SciSumm 2017: Employing Word Vectors for Identifying,
     Classifying and Summarizing Scientific Documents
       Aniket Pramanick, Salma Mandi, Monalisa Dey, and Dipankar Das
                        Jadavpur University, Kolkata, West Bengal, India


Abstract: This paper describes our approach on ”Recognizing Reference Spans,Classifying
Their Discourse Facets and Summarizing from Reference Text” as an attempt in the shared
task on relationship mining and scientific summarization of computational linguistics research
papers at SIGIR 2017.


1     Introduction
The 3rd CL-SciSumm Shared task provides resources for scientific paper summarization.An
overview of the shared task,including specific details on the dataset and subsequent analysis
for each task.In this report we provide a short description of the methods we have used for the
task 1A and 1B.

1.1    Summary
This system is a rule based implementation of Artificial Neural Network.


2     Dataset and Preprocessing
The original reference is divided into sentences. The similarity between each of the sentences
to the cited sentence in the citance is measured in using three standard measuring rules: a.
Jaccards Coefficient (Trigram Model)(J(a, b)) b.

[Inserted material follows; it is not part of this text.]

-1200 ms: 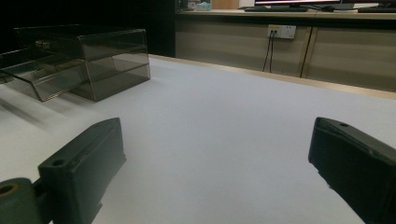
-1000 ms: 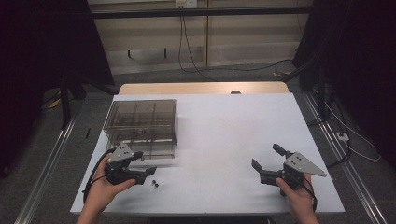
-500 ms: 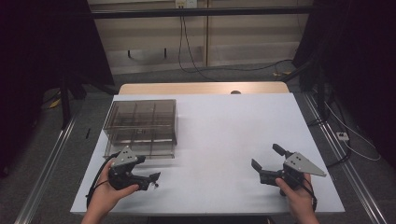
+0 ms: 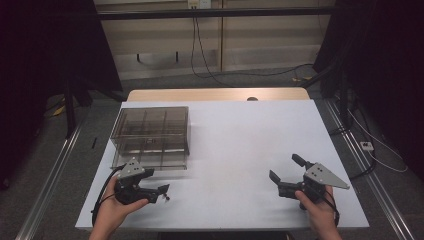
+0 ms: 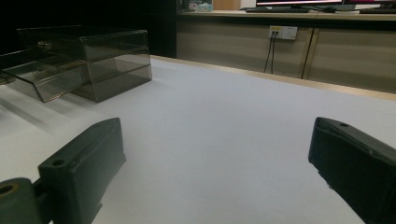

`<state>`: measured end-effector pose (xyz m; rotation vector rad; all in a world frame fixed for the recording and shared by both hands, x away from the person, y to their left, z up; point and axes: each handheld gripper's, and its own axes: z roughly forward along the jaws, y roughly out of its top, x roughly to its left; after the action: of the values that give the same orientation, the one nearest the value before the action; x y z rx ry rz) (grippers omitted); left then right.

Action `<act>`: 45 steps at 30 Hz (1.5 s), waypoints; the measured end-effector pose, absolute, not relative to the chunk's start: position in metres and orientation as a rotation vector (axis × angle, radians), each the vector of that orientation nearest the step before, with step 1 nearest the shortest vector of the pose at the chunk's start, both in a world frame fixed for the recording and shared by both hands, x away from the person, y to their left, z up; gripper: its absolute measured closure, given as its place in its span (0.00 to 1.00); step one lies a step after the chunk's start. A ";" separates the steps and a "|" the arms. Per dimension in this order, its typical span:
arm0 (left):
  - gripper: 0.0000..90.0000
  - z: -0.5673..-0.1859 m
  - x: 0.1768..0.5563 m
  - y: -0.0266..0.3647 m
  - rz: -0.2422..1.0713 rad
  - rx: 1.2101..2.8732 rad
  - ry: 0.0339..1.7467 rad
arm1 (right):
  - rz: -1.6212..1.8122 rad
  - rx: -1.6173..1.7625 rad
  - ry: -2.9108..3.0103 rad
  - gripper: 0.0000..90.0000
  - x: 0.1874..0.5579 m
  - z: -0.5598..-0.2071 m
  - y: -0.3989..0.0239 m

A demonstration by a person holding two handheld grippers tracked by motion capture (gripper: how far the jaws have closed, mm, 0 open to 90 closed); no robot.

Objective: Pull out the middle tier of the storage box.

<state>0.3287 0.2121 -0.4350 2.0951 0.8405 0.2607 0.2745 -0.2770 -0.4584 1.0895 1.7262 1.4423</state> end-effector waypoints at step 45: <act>0.71 -0.449 0.323 0.208 0.169 2.227 0.820 | 1.443 1.088 1.723 0.03 0.274 -0.458 -0.277</act>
<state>0.3232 0.2079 -0.4494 2.2275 0.8199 0.1693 0.2744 -0.2769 -0.4578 1.0878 1.7226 1.4433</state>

Clough and Stevenson Coeffecient (Trigram
Model) (C(a,b)) c. Model Probability Measure (Bigram Model) (P(a))
    Thus for each sentence in the reference text we get an 3-tuple (J, C, P). Now this vector is
fed to an Artificial Neural Network to find whether the sentence in the reference text is cited
in the citance.
    Using the outputs of this Artificial Neural Network we get the Candidate Sentences, the
subset of which is the set of ”Citation Sentences”.
    Actually this Neural Network is used as an Filtering method.


3     System Framework
3.1    Task 1A:Identification
A very simple method has been used to identify the possible Citation Texts.
   For each Candidate Sentence in the Reference Text the cosine similarity to the Cited Sen-
tence is measured using cosine similarity, and the Cosine Similarity score is incremented by
unity. Thus, each Candidate Sentence of a Reference Text gets assigned to a Cosine Similarity
Score.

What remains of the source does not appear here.